When I was in Paris 2005, I could not visit the Louvre. But the Louvre came with sound recording equipment, which were kindly provided by the French. Found the "Mona Lisa" and began recording background sound created numerous visitors who came to see the masterpiece. The logic was simple. Allow myself to be noted that any masterpiece has the property of highly structured information field. Man - this is also, at its basis, the field structure. There is a contact of two field structures – human and masterpiece. This is probably the power of art. The sounds published the people who were in the masterpiece (talk, the shuffling of feet, etc.) were very valuable to me, they were correlated associated with him. Subjecting these records complicated transformation process, I managed to get some incredible sound. Many are led into shock - these sounds there is a clear identification with the portrait of "Mona Lisa." Similar records I've made in the famous sculpture of Venus. As a result, based on these records, I had three works - "Knowledge", "Flow" and "Communication".

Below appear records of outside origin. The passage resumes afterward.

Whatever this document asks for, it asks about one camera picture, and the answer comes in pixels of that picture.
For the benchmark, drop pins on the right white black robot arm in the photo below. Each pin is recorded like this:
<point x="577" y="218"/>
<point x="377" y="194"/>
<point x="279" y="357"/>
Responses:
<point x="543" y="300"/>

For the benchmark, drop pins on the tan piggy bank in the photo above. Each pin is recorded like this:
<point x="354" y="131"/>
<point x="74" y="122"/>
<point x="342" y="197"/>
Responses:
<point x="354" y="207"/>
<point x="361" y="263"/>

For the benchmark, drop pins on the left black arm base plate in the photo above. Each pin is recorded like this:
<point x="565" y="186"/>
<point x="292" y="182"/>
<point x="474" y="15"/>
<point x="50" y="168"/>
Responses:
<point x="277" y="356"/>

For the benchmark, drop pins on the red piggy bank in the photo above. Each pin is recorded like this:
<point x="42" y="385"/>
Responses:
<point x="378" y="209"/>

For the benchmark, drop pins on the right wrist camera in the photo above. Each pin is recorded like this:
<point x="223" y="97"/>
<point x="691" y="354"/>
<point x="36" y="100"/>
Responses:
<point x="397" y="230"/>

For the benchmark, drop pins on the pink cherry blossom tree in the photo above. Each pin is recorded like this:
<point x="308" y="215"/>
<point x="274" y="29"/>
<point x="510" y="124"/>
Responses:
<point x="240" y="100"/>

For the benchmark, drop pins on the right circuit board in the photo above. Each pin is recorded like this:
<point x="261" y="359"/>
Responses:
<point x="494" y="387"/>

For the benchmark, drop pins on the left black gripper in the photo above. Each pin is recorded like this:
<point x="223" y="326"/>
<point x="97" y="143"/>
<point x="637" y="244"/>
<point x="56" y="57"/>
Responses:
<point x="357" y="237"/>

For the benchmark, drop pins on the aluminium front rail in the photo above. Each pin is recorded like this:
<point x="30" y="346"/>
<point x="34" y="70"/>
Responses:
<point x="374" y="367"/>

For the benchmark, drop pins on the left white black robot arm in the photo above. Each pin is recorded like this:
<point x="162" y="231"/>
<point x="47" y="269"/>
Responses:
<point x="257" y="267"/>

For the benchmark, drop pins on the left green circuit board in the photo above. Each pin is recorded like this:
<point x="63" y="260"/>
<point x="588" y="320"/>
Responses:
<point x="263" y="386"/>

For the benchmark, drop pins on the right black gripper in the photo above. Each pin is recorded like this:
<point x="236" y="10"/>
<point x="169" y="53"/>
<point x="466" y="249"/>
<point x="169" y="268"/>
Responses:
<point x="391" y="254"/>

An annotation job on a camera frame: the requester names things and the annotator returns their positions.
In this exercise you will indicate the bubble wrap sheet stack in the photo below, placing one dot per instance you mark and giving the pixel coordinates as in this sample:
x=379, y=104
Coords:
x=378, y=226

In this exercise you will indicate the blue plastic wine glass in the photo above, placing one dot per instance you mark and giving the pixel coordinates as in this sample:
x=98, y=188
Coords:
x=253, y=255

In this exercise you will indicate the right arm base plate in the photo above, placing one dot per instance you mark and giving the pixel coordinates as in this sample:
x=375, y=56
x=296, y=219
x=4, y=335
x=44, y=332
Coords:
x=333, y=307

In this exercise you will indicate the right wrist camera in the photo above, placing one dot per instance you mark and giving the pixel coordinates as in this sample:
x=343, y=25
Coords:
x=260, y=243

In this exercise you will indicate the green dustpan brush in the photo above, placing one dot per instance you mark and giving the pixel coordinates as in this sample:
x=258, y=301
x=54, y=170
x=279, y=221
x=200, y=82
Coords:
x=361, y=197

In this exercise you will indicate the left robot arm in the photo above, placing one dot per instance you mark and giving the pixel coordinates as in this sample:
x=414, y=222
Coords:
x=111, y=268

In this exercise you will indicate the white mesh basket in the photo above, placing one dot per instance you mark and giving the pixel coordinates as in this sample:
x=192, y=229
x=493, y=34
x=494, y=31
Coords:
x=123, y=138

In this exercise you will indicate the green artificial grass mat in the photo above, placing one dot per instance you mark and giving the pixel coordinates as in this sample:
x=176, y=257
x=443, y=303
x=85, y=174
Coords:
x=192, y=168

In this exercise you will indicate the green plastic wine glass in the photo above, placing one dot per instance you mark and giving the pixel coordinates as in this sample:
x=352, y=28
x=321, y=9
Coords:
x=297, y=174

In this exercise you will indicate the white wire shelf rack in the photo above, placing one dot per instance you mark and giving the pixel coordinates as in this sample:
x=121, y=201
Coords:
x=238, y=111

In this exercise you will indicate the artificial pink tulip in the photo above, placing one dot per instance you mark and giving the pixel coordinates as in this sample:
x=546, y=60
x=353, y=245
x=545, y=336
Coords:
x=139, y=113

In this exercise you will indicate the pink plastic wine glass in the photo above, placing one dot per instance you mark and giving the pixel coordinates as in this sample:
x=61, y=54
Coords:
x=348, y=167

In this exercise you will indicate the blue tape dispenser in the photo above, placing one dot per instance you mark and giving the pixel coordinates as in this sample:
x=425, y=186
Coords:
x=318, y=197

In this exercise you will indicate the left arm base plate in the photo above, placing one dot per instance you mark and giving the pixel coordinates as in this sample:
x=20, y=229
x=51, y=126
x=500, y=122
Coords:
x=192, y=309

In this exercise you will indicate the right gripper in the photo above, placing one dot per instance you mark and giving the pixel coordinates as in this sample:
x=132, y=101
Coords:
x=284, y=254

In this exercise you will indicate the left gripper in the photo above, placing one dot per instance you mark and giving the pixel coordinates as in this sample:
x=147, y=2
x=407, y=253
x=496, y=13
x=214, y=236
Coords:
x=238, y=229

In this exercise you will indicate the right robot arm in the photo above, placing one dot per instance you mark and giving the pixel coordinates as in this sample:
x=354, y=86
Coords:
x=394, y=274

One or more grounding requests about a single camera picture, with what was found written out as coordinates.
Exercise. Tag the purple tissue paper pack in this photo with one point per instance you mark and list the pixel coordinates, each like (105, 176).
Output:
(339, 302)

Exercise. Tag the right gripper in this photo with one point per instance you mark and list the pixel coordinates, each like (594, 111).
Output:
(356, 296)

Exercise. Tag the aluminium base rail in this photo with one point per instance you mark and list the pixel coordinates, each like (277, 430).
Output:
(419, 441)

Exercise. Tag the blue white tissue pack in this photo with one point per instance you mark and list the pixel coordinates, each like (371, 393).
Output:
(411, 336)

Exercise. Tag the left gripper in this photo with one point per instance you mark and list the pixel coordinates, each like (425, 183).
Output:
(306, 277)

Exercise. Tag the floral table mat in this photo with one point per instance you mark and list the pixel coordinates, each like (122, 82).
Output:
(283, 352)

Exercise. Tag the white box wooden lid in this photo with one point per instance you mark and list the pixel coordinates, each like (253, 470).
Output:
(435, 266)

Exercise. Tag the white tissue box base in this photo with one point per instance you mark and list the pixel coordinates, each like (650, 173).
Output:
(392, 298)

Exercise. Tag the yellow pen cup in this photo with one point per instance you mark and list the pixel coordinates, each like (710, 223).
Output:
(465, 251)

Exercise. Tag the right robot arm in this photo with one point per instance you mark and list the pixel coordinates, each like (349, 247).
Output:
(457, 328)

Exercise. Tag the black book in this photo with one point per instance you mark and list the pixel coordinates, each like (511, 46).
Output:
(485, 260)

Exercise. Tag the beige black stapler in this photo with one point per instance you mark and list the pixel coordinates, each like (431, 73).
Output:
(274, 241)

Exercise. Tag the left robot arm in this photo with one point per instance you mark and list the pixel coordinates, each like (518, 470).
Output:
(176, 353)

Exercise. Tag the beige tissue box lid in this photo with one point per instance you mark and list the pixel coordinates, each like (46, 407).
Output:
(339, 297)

MONA LISA_VENUS(Опыт работы с шедеврами) .avi
Structure of presented video: sound background at Mona Lisa – result of transformational processing of a background, a sound background at Venus – result of transformational processing of a background, a work “Knowledge” fragment (the transformed sounds are used only).
Full details can be found on my master class
Academia of Music, Kishinev MOLDOVA
(sorry, translated by google)

Donna Russo Morin said...

What an incredibly fascinating study. Thank you so much for sharing this, Mihail. Though I have no educational experience, my many, many hours studying art, both academically and in museums, would easily substantiate such a postulation. I don't believe I'm capable of seeing beauty captured and recreated without making drawn breaths of surprise and delight, signs of something intangible served. In such a theory, one can see how one medium of art can inspire another...a beautiful painting incites pages of a manuscript, a heart wrenching poem becomes visual by the hands of talented painter.